'The World As It Goes' from the Pinault Collection opens at the Stock Exchange


Anyone reading this article will almost certainly have purchased a luxury item produced at the Kering Group. A unique exhibition, 'The World As It Goes', allows you to discover how its founder spent his profits. It turns out very wisely.

François Pinault – Kering

The world as it goes, or The World As It Goes, which opens Wednesday on the Stock Exchange, is entirely selected from the Pinault Collection, assembled by billionaire François Pinault. It is an atypical set of works by artists who try to express their reaction to a world that sometimes changes violently, and a testimony to the infallible vision of this French businessman.

The World Today is also often a highly politicized commentary on a rapidly changing world and humanity's varying reactions to change. Prominently displayed is a quote from Voltaire: “Irresponsible mortals! How can so much baseness and so much greatness, so many virtues and so many vices come together?

François Pinault started buying art even before he bought his first luxury brand. Today, Kering, the listed company controlled by his family and run by his son François-Henri, is an empire that includes such luminous brands as Gucci, Balenciaga, Saint Laurent, Bottega Veneta and Alexander McQueen.

And there are luxury items within this exhibition, including a supercar, the damaged Ferrari Dino, although destroyed in a car accident and placed on a white pedestal by artist Bertrand Lavier. A cataclysmic vision, in a section titled making ruinswhere the idea of ​​destruction becomes a way of opposing authority.

Balloon Dog – Kering

Many of the works on display are luxurious due to their high price. Like a brilliant 10-foot-tall steel Balloon Dog in magenta by Jeff Koons, a similar work in orange sold for $58.4 million at Christie's New York, a world record for a sculpture. Koons's art hound prowled inside a section called Art, love and politics.where one wall displayed Damien Hirst's famous cabinet of curiosities titled The fragile truth. A stainless steel and glass cabinet full of medications and pharmaceuticals that Damien Hirst created after discovering the immense amount of prescription medications his grandmother took daily. For Hirst, science is our new modern religion, designed to avoid death for as long as possible.

Politics also plays a role, especially in a pile of crisp white shirts worn by plantation workers through which a steel shaft is driven. Entitled Entitled by Doris Salcedo is a reference to two massacres carried out on banana plantations in her native Colombia.

Even the most beautiful works of art have a sense of menace. Like Peter Doig's stunning oil painting of a man in white shorts appearing to dance on the water on a tropical paradise beach in Trinidad. A figure that the artist came across, but upon closer inspection it turned out that he was killing a pelican.

The human comedy of life seen with black humor in the largest room, where the Chinese duo formed by Sun Yuan and Peng Yu created a series of life-size sculptures of very old and jaded men: from retired officers, withered writers or pilgrims to Mecca. – who wander around in automatic wheelchairs. All before two magnificent monumental black and white tapestries of a collage of artists and intellectuals by the Polish artist Goshka Macuga, seen in front of the Darul Aman Palace and the Orangerie Museum in Kassel.

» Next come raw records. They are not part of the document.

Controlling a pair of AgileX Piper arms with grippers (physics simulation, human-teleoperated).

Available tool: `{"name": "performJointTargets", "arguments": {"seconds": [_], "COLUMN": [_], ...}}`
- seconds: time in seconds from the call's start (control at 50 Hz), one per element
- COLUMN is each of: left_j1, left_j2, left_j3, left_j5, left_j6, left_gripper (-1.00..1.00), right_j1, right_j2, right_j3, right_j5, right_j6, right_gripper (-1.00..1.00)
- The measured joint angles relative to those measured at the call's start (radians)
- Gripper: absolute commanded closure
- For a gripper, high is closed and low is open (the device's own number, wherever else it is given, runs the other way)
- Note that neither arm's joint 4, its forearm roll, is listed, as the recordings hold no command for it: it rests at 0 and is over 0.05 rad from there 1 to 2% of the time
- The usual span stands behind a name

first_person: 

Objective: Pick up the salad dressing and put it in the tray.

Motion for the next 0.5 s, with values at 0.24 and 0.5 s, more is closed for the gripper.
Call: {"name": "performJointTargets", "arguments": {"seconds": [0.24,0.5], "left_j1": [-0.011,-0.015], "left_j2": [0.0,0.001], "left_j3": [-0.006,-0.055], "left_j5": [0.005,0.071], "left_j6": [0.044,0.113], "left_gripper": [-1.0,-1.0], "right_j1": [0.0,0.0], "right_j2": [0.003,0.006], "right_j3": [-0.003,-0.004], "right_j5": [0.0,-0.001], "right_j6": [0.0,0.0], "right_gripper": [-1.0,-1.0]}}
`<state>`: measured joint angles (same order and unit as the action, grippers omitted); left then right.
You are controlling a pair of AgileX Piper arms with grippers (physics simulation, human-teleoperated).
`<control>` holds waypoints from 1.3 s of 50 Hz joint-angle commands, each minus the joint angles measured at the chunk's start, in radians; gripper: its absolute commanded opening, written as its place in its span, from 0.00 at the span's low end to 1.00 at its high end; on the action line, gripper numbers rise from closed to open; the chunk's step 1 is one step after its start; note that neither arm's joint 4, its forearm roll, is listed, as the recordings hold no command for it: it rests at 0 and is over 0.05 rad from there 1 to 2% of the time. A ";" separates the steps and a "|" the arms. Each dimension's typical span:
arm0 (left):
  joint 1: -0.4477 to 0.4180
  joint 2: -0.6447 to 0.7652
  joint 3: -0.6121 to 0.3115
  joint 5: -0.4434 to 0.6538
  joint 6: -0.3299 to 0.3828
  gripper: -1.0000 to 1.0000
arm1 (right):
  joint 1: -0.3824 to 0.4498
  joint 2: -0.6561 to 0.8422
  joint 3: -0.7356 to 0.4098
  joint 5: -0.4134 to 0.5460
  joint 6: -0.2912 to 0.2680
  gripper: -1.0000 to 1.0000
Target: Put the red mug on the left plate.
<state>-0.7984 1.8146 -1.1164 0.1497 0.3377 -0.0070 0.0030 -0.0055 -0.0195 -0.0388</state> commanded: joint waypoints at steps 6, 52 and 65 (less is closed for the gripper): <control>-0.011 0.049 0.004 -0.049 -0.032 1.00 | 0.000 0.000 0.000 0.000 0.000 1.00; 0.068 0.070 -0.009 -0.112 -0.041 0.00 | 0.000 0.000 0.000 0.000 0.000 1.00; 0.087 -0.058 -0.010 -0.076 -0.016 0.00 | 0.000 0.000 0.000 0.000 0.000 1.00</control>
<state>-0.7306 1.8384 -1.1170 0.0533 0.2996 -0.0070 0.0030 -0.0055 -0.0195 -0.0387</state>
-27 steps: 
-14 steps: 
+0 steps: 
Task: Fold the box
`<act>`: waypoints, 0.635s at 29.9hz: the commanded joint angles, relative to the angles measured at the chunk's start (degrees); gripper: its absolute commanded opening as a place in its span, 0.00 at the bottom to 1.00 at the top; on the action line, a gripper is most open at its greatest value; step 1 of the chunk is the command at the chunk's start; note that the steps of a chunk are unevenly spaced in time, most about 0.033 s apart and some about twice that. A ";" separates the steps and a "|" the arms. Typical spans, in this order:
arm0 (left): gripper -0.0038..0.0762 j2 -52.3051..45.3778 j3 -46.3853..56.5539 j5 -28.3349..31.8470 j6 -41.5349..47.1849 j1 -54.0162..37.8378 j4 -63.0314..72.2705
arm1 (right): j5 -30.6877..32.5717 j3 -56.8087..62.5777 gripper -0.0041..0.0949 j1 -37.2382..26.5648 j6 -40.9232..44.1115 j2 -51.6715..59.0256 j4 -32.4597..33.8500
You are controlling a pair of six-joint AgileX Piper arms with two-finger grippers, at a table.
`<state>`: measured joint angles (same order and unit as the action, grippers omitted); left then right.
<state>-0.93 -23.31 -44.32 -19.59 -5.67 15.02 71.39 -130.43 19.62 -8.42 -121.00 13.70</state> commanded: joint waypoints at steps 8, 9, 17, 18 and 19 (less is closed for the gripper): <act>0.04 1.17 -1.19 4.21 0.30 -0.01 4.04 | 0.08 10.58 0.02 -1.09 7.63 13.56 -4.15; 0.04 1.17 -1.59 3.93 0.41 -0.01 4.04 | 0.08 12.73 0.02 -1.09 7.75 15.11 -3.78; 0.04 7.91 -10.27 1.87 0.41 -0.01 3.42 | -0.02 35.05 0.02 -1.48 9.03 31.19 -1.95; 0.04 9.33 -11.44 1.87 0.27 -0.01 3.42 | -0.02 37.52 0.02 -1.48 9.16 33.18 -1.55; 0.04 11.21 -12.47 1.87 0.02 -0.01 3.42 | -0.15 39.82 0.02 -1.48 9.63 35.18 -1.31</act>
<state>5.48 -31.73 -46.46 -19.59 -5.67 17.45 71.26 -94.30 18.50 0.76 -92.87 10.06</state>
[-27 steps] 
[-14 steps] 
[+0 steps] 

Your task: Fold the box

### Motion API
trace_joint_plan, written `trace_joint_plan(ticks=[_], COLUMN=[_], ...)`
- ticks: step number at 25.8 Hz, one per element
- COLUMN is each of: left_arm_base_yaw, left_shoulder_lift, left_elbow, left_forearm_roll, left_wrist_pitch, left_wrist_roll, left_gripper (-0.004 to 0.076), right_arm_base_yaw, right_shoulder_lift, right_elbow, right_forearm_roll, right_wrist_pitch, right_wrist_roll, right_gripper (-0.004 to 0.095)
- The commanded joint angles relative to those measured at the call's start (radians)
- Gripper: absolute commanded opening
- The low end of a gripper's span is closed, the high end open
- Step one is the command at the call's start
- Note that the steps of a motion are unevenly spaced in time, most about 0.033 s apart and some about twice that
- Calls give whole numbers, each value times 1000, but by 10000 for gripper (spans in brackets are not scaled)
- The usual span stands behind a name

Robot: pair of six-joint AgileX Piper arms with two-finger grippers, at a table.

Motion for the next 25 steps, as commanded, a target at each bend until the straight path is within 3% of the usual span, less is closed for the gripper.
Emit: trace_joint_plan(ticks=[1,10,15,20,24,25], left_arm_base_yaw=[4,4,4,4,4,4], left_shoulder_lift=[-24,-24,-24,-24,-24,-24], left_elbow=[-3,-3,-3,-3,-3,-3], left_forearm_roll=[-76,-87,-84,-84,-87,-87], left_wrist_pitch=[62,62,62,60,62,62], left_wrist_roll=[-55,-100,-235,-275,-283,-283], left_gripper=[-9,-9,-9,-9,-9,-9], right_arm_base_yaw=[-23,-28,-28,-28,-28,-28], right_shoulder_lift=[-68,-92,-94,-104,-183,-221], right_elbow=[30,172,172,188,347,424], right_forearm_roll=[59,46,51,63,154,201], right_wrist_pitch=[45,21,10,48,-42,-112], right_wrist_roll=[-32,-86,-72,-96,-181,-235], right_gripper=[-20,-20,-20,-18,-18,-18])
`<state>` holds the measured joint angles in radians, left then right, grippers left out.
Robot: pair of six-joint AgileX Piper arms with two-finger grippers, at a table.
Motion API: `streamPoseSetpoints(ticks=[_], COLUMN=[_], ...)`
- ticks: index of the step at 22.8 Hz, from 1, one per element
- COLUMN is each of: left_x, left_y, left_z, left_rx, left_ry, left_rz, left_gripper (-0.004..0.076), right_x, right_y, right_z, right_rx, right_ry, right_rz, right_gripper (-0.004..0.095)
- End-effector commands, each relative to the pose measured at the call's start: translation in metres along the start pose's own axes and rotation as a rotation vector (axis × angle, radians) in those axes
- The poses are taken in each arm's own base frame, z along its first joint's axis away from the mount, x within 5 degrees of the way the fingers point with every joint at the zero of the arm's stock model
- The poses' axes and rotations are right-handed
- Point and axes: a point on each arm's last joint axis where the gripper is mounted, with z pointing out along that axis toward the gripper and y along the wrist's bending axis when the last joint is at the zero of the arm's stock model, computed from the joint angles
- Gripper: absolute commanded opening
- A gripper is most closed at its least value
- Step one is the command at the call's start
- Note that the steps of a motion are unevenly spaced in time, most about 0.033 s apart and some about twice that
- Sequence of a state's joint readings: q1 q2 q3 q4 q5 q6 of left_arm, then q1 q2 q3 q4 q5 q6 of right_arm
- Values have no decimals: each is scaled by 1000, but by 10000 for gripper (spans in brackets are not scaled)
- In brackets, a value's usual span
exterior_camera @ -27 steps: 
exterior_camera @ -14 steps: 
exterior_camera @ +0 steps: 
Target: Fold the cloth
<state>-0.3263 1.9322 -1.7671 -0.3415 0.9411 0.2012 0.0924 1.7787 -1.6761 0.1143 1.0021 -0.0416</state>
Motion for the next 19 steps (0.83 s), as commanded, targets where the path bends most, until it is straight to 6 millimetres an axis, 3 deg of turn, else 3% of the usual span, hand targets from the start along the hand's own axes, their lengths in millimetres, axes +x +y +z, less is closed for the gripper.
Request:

Ferrari Dino damaged – Kering

Throughout, artists question the very meaning of a painting, such as Anne Imhof, a German known for her works of performance art, the first of which showed two boxers righting themselves on a table dance pole. His still life is actually a punching bag hanging in front of a window overlooking Les Halles and the Pompidou Centre. A reminder that while the center of the art world may have moved to New York after World War II, the city with the largest collection of museums and art institutes is still Paris.

One of the most recent was built inside the Stock Exchange thanks to a 50-year lease from the city of Paris. Paid for in full by Pinault Sr., 87, and skillfully restored by Japanese master architect Tadao Ando, ​​who added a massive interior circular wall to the central circular trading hall, where Korean artist Kimsooja installed a perfectly reflective floor called Breathe – Constellation.

Who, since retiring in 2003 and handing the reins of Kering to his son, has, by all indications, taken a hands-off approach to his group of fashion brands. No wonder his collection, so strikingly displayed in this exhibition, keeps him quite busy.